# ABOUT THIS TASK:
Would you please print the data a second time, exactly as it stands?

# DATA EXTRACT:
====================
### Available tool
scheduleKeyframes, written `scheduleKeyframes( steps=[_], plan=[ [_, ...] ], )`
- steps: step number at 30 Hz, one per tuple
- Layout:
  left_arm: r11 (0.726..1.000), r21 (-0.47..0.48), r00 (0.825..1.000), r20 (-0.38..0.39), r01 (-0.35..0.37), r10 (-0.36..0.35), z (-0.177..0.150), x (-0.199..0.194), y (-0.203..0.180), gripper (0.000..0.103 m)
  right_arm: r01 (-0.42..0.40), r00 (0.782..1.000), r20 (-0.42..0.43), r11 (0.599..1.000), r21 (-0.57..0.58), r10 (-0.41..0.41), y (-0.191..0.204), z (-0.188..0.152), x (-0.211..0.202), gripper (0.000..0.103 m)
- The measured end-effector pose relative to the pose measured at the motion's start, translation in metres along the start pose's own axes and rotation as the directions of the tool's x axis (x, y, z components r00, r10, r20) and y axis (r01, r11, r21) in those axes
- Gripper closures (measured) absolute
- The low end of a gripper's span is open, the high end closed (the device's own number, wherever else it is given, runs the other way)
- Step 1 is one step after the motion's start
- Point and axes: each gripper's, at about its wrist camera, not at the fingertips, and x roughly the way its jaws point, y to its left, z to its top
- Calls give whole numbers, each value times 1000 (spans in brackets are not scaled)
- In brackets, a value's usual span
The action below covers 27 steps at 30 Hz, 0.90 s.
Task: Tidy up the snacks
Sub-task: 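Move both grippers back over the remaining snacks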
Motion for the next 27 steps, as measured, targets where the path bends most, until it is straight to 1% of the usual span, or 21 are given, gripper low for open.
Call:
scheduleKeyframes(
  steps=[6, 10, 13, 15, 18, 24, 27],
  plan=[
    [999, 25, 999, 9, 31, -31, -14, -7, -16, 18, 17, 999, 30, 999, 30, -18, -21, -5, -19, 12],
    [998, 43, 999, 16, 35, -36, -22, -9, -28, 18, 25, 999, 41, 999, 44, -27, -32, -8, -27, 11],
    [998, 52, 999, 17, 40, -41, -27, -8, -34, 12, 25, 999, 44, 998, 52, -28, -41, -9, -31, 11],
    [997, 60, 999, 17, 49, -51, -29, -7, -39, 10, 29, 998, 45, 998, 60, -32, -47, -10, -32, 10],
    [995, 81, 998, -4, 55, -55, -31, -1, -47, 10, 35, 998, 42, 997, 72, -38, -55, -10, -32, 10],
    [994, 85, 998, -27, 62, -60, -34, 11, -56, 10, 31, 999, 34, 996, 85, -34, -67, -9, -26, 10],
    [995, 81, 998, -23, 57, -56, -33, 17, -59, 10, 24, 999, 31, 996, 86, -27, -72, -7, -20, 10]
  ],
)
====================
# ANSWER TO THIS EXERCISE:
### Available tool
scheduleKeyframes, written `scheduleKeyframes( steps=[_], plan=[ [_, ...] ], )`
- steps: step number at 30 Hz, one per tuple
- Layout:
  left_arm: r11 (0.726..1.000), r21 (-0.47..0.48), r00 (0.825..1.000), r20 (-0.38..0.39), r01 (-0.35..0.37), r10 (-0.36..0.35), z (-0.177..0.150), x (-0.199..0.194), y (-0.203..0.180), gripper (0.000..0.103 m)
  right_arm: r01 (-0.42..0.40), r00 (0.782..1.000), r20 (-0.42..0.43), r11 (0.599..1.000), r21 (-0.57..0.58), r10 (-0.41..0.41), y (-0.191..0.204), z (-0.188..0.152), x (-0.211..0.202), gripper (0.000..0.103 m)
- The measured end-effector pose relative to the pose measured at the motion's start, translation in metres along the start pose's own axes and rotation as the directions of the tool's x axis (x, y, z components r00, r10, r20) and y axis (r01, r11, r21) in those axes
- Gripper closures (measured) absolute
- The low end of a gripper's span is open, the high end closed (the device's own number, wherever else it is given, runs the other way)
- Step 1 is one step after the motion's start
- Point and axes: each gripper's, at about its wrist camera, not at the fingertips, and x roughly the way its jaws point, y to its left, z to its top
- Calls give whole numbers, each value times 1000 (spans in brackets are not scaled)
- In brackets, a value's usual span
The action below covers 27 steps at 30 Hz, 0.90 s.
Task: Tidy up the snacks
Sub-task: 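Move both grippers back over the remaining snacks
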Motion for the next 27 steps, as measured, targets where the path bends most, until it is straight to 1% of the usual span, or 21 are given, gripper low for open.
Call:
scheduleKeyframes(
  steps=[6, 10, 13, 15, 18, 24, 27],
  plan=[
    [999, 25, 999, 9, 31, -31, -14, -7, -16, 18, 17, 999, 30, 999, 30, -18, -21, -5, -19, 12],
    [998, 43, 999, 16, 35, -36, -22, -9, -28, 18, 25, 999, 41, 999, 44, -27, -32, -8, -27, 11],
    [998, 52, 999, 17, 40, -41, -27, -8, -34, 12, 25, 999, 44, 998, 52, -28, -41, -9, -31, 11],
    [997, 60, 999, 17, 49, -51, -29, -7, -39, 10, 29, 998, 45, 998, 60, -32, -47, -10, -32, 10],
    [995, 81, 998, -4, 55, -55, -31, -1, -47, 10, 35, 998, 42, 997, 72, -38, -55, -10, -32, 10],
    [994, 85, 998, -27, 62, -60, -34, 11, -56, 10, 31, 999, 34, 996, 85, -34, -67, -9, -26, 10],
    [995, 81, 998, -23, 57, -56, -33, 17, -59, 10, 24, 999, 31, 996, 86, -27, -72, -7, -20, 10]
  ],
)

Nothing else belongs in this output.